Make an exact copy of the data below, leaving out every picture.

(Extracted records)
-- -- --
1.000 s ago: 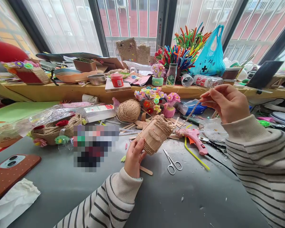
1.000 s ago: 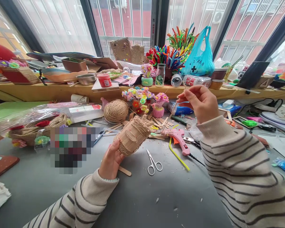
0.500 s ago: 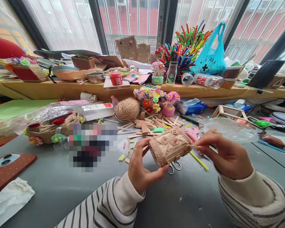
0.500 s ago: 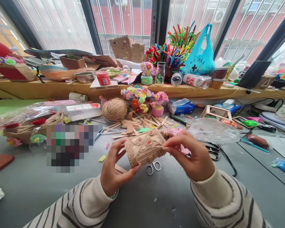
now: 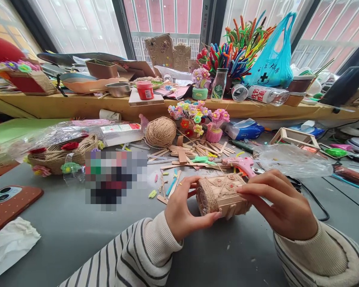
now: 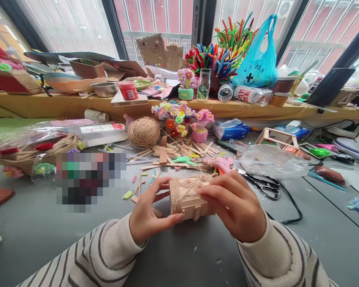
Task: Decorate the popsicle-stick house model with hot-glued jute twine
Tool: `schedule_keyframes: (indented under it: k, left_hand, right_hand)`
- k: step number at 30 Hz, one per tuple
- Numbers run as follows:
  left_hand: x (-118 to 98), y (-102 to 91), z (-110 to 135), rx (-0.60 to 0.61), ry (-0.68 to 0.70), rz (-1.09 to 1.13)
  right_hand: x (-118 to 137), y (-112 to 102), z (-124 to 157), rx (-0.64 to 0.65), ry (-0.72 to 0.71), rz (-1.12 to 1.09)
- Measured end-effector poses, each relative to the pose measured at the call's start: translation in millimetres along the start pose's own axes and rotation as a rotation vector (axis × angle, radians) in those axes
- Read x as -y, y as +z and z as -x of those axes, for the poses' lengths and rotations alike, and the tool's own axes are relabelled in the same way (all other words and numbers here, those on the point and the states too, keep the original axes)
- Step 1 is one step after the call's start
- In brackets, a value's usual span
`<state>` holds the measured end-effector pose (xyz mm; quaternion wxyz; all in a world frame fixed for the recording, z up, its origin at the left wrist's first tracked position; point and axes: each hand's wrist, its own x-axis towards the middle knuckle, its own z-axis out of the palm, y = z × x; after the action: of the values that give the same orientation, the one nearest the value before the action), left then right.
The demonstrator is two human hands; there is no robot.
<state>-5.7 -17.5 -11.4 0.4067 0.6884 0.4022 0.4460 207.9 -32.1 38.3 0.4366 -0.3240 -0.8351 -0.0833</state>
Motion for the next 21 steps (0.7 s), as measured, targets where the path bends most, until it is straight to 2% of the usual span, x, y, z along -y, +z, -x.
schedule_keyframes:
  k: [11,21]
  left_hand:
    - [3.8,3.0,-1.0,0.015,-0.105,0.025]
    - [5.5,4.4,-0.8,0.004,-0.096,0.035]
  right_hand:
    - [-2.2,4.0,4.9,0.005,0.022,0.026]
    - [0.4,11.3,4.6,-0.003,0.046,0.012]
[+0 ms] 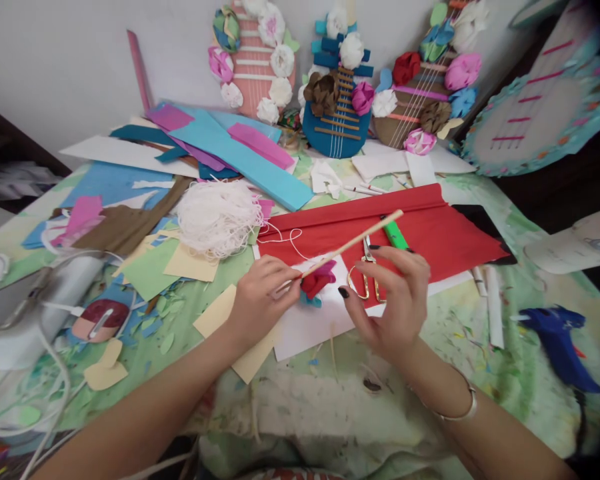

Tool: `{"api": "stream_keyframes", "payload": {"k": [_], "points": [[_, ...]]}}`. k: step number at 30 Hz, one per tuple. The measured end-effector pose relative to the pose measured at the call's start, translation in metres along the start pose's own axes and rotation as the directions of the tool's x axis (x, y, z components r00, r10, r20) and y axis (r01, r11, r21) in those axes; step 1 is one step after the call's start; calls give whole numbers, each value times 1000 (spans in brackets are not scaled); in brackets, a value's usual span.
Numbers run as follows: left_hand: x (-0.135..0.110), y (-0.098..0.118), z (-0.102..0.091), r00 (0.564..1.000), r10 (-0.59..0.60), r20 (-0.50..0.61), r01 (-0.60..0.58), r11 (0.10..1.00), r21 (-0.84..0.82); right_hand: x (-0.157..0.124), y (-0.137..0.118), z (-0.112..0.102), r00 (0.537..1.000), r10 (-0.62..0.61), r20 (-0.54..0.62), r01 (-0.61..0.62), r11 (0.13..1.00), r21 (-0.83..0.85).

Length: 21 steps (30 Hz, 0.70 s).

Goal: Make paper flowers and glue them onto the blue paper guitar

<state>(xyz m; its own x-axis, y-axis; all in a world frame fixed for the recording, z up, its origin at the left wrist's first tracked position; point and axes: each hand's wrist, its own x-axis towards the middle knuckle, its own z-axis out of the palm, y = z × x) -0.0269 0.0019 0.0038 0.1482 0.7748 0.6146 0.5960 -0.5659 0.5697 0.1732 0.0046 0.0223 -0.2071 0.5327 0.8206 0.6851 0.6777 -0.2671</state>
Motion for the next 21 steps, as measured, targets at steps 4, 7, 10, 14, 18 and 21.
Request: {"api": "stream_keyframes", "payload": {"k": [4, 7, 10, 14, 18, 21], "points": [[1, -3, 0, 983, -179, 49, 185, 961, -206, -4, 20, 14, 913, 264, 312, -386, 808, 444], [0, -5, 0, 943, -301, 140, 331, 890, -313, -5, 32, 27, 759, 172, 628, -625, 463, 628], [0, -6, -1, 895, -382, 231, 442, 833, -333, -6, 36, 37, 680, 46, 732, -718, 242, 653], [4, -5, -4, 852, -411, 324, 512, 782, -356, -10, 32, 44, 645, 15, 764, -760, 109, 640], [6, -5, -4, 832, -443, 333, 548, 746, -378, -10, 29, 43, 601, 31, 799, -796, 105, 595], [5, -7, -2, 832, -450, 323, 551, 735, -395, -7, 27, 38, 605, 91, 791, -795, 128, 593]]}}
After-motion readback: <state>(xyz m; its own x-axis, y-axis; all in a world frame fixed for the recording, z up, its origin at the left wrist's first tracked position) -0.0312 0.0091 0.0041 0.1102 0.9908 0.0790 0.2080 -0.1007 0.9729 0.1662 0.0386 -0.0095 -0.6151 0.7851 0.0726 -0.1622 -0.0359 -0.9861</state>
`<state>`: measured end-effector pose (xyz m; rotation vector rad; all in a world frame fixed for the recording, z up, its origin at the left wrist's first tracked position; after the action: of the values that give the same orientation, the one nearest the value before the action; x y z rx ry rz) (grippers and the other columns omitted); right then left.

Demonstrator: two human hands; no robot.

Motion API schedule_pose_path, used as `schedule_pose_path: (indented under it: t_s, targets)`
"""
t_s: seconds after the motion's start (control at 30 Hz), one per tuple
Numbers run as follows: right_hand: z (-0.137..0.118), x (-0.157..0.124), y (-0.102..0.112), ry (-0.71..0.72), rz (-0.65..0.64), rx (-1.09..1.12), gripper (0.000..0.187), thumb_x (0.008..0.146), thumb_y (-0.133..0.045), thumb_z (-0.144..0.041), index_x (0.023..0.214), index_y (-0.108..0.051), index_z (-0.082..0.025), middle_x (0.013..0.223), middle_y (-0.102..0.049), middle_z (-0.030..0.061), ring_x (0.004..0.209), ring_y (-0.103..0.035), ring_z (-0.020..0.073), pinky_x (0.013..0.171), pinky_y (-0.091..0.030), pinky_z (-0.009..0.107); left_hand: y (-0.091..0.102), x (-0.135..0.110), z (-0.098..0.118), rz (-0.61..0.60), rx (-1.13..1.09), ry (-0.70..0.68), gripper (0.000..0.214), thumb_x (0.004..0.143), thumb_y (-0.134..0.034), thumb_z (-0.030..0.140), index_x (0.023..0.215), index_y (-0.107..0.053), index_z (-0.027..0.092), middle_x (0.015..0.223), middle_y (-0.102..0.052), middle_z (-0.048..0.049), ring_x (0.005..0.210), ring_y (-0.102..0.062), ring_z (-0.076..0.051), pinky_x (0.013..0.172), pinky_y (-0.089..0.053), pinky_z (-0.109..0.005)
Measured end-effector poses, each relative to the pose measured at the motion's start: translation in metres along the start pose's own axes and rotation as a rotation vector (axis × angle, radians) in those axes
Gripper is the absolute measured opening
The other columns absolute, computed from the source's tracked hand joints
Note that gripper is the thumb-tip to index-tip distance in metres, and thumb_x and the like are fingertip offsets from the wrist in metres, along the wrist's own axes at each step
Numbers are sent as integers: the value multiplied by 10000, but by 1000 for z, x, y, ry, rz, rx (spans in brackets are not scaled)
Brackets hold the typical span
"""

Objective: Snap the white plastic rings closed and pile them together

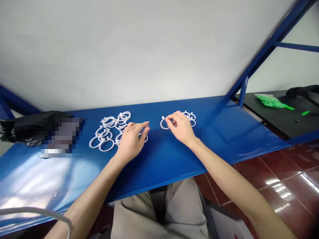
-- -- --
**COMPLETED TASK**.
1.000 s ago: 
1.000 s ago: 
0.500 s ago: 
0.500 s ago: 
now: 
now: 
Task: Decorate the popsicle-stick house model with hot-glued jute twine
Tool: `schedule_keyframes: (indented under it: k, left_hand, right_hand)`
- k: step number at 30 Hz, one per tuple
- Numbers run as follows:
  left_hand: x (-118 to 98), y (-102 to 91), z (-110 to 135), rx (-0.60 to 0.61), ry (-0.68 to 0.70), rz (-1.09 to 1.13)
  right_hand: x (-118 to 137), y (-112 to 102), z (-124 to 157), rx (-0.64 to 0.65), ry (-0.72 to 0.71), rz (-1.12 to 1.09)
- Measured end-effector poses, each relative to the pose measured at the call's start: translation in millimetres along the start pose's own axes and rotation as a rotation vector (axis × angle, radians) in those axes
- Read x as -y, y as +z and z as -x of those axes, for the poses' lengths and rotations alike, and the tool's own axes are relabelled in the same way (all other words and numbers here, those on the point and the states too, keep the original axes)
- Step 1 is one step after the call's start
- In brackets, a value's usual span
`<state>` holds the measured end-effector pose (xyz mm; quaternion wxyz; all in a world frame fixed for the recording, z up, its origin at the left wrist's first tracked position; point and axes: each hand's wrist, its own x-axis towards the middle knuckle, its own z-axis out of the palm, y = z × x; after the action: of the values that give the same orientation, the one nearest the value before the action), left then right.
The demonstrator is two human hands; there is no robot.
<state>-5.7 -17.5 -11.4 0.4067 0.6884 0.4022 0.4460 207.9 -32.1 38.3 0.4366 -0.3240 -0.8351 -0.0833</state>
Motion for the next 21 steps (0.7 s), as measured, targets where the path bends most, until it is straight to 2% of the usual span, x, y, z along -y, +z, -x.
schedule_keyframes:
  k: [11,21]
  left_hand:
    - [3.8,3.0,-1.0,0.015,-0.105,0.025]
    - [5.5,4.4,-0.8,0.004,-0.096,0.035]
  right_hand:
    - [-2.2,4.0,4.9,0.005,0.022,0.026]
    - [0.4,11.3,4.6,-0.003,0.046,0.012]
[+0 ms] 

Tool: `{"api": "stream_keyframes", "payload": {"k": [_], "points": [[_, ...]]}}`. k: step number at 30 Hz, one per tuple. The measured end-effector pose relative to the pose measured at the call's start, translation in metres along the start pose's own axes and rotation as the directions of the tool's x axis (x, y, z components r00, r10, r20) and y axis (r01, r11, r21) in those axes; step 1 is one step after the call's start; calls give whole numbers, each value times 1000 (spans in brackets are not scaled); in brackets, a value's usual span.
Numbers run as follows: left_hand: x (-0.135..0.110), y (-0.098..0.118), z (-0.102..0.091), r00 (0.564..1.000), r10 (-0.59..0.60), r20 (-0.50..0.61), r01 (-0.60..0.58), r11 (0.10..1.00), r21 (-0.84..0.82); right_hand: x (-0.157..0.124), y (-0.137..0.118), z (-0.112..0.102), r00 (0.537..1.000), r10 (-0.62..0.61), r20 (-0.54..0.62), r01 (-0.61..0.62), r11 (0.13..1.00), r21 (-0.83..0.85).

Length: 21 steps (30 Hz, 0.70 s).

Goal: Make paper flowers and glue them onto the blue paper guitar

<state>(xyz m; its own x-axis, y-axis; all in a world frame fixed for the recording, z up, its origin at the left wrist's first tracked position; point and axes: each hand's wrist, its own x-axis towards the middle knuckle, its own z-axis out of the palm, y = z × x) -0.0269 0.0019 0.0038 0.1482 0.7748 0.6146 0.5960 -0.5659 0.5697 0.1732 0.0046 0.0223 -0.2071 0.5327 0.8206 0.6851 0.6777 -0.2671</state>
Motion for the next 21 steps, as measured, targets at steps 4, 7, 10, 14, 18 and 21.
Request: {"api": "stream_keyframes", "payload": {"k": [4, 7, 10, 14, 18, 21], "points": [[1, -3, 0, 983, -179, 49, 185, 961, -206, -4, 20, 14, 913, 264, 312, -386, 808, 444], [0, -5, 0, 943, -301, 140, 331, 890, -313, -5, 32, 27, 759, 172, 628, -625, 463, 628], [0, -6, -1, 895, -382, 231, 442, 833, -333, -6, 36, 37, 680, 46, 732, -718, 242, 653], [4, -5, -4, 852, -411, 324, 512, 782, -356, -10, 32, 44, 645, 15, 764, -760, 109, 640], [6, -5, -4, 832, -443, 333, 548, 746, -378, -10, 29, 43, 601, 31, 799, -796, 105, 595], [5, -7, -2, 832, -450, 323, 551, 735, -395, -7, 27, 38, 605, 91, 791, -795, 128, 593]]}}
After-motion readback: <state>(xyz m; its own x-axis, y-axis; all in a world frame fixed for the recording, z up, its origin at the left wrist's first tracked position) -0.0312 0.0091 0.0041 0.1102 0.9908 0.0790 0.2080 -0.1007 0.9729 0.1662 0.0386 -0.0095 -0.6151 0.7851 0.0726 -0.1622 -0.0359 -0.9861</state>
`<state>`: measured end-effector pose (xyz m; rotation vector rad; all in a world frame fixed for the recording, z up, its origin at the left wrist's first tracked position; after the action: of the values that give the same orientation, the one nearest the value before the action; x y z rx ry rz) (grippers and the other columns omitted); right then left.

Demonstrator: two human hands; no robot.

Motion API schedule_pose_path, used as `schedule_pose_path: (indented under it: t_s, targets)`
"""
t_s: seconds after the motion's start (control at 30 Hz), one per tuple
Numbers run as follows: right_hand: z (-0.137..0.118), x (-0.157..0.124), y (-0.102..0.112), ry (-0.71..0.72), rz (-0.65..0.64), rx (-1.09..1.12), gripper (0.000..0.187), thumb_x (0.008..0.146), thumb_y (-0.133..0.045), thumb_z (-0.144..0.041), index_x (0.023..0.214), index_y (-0.108..0.051), index_z (-0.082..0.025), middle_x (0.013..0.223), middle_y (-0.102..0.049), middle_z (-0.030..0.061), ring_x (0.004..0.209), ring_y (-0.103..0.035), ring_z (-0.020..0.073), pinky_x (0.013..0.171), pinky_y (-0.091..0.030), pinky_z (-0.009..0.107); left_hand: y (-0.091..0.102), x (-0.135..0.110), z (-0.098..0.118), rz (-0.61..0.60), rx (-1.13..1.09), ry (-0.70..0.68), gripper (0.000..0.214), thumb_x (0.004..0.143), thumb_y (-0.134..0.034), thumb_z (-0.030..0.140), index_x (0.023..0.215), index_y (-0.107..0.053), index_z (-0.027..0.092), middle_x (0.015..0.223), middle_y (-0.102..0.052), middle_z (-0.048..0.049), ring_x (0.005..0.210), ring_y (-0.102..0.062), ring_z (-0.076..0.051), pinky_x (0.013..0.172), pinky_y (-0.089..0.053), pinky_z (-0.109..0.005)
Measured end-effector poses, each relative to the pose measured at the motion's start: translation in metres along the start pose's own axes and rotation as a rotation vector (axis × angle, radians) in those axes
Gripper is the absolute measured opening
The other columns absolute, computed from the source's tracked hand joints
Note that gripper is the thumb-tip to index-tip distance in metres, and thumb_x and the like are fingertip offsets from the wrist in metres, along the wrist's own axes at each step
Numbers are sent as integers: the value multiplied by 10000, but by 1000 for z, x, y, ry, rz, rx (spans in brackets are not scaled)
Brackets hold the typical span
"""

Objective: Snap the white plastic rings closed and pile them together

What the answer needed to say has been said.